Сюда же, на укромный хуторок под Ригой, завезли снаряжение, которое понадобится группе в глубине России. Не забыты туалетная бумага, щетки и зубной порошок на каждого. Для напутствий приехали на хутор начальник разведшколы «Цеппелина» в Вальдлагере майор Цинке и его заместитель Семенов, бывший дворянин, офицер врангелевской армии. Цинке давал наставления, Семенов переводил, лакейски склонив голову.
— Пришла пора платить делом великой Германии. Вас спасали от крематория, кормили и обучали. От вас требуется немного — погулять, порезвиться с русским размахом, потом подготовить площадку для приема самолета. Через три недели возвращаетесь немножко усталые и получаете деньги, дом с хозяйством. С богом, ребята!
«Жди, жирная свинья, вернемся, как же! — зло думал Грищук. — Дойную корову еще пообещай... Только бы на родную землю ступить, а там...» Он думал так за всю группу, хотя не имел в ней единомышленников, ни с кем не сближался, опасаясь провокации и провала. Но он был уверен, что сделает все для того, чтобы группа не вернулась с задания.

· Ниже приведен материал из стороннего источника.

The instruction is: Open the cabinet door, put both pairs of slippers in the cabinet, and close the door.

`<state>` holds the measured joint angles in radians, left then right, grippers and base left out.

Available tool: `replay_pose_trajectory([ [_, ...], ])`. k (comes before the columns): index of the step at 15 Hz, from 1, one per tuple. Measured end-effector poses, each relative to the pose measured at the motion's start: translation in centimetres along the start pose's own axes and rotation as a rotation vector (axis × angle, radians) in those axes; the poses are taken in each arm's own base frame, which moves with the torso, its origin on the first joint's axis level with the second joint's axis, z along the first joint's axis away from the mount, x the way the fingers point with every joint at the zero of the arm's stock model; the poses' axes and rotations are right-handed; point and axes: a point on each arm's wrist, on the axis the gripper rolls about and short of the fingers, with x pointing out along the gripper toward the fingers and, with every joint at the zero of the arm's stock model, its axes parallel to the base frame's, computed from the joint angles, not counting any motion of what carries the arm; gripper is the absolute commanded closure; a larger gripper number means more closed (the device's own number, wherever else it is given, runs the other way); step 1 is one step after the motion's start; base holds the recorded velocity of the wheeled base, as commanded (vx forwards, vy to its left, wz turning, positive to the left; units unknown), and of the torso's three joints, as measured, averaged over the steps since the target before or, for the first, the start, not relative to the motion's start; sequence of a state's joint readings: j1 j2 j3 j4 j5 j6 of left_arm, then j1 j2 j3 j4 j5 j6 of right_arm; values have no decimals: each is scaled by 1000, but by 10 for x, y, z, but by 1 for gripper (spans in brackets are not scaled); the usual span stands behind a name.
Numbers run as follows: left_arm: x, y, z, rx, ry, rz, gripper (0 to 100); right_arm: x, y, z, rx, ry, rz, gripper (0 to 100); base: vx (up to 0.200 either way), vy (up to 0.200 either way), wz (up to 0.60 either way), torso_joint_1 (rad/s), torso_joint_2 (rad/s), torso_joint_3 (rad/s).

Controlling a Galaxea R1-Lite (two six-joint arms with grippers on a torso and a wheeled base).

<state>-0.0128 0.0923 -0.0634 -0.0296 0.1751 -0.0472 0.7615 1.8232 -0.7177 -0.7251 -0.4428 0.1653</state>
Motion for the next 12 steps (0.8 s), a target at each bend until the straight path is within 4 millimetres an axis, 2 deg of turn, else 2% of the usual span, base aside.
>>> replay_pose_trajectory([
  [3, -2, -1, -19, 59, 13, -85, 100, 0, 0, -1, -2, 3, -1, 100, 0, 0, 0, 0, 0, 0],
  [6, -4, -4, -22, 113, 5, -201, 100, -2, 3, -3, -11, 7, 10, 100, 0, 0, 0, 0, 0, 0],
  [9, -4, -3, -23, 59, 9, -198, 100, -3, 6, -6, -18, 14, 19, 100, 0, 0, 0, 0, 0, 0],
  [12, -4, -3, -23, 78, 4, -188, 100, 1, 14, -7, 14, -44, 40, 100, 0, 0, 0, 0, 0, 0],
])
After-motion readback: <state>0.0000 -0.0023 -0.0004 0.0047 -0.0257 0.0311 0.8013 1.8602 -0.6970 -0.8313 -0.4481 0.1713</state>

В крытом грузовике их привезли после обеда в Ригу, на военный аэродром. Грузились в трехмоторный самолет без каких-либо опознавательных знаков, сплошь замазанный черной краской. «Беременная муха», — шепнул стоявший рядом радист Хаджигараев, кивнув на короткий и широкий фюзеляж. Откуда было им знать, что Ю-290, в который они поднимались по крутому трапу, — специальный самолет огромной дальности полета, созданный по заданию Гиммлера для заброса агентуры в глубокие тылы Советов.
Самолет сделал посадку в Пскове. Группа оставалась сидеть на металлической скамье вдоль борта, а члены экипажа перегружали из подкатившей машины взрывчатку и оружие. Каждому сунули в руки автомат советского производства, пистолет ТТ и нож в металлическом футляре.
Вслед за мешками с грузом в салоне появился Руш, преподаватель разведшколы в деревне Печки. Там на лесной поляне с проложенной железнодорожной колеей группа проходила диверсионную практику. Руш проверил крепления парашютов, попинал зеленые мешки с грузами, напомнил о их содержании:
— Лиж... Сопок, пил-топор, мин-гранат...
Никто из сотрудников «Цеппелина» сопровождать их не стал.
Перед наступлением темноты самолет взлетел с окраины Пскова и взял курс на северо-восток. Грищук с трудом сдерживал радостное возбуждение. Скоро линия фронта... Неостановимо, неотвратимо катился огненный вал на запад, выжигая фашистскую нечисть. В разведшколе ему удавалось иногда послушать радио, он знал, что советские войска завершают освобождение Правобережной Украины. А сегодня Хаджигараев, проверявший рацию, дал через наушник послушать сообщение Левитана о ликвидации корсунь-шевченковского котла, где получила «капут» крупная группировка вражеских войск. Грищук возликовал, но вида при радисте не подал. Предстояло еще разобраться в нем, как, впрочем, и в других.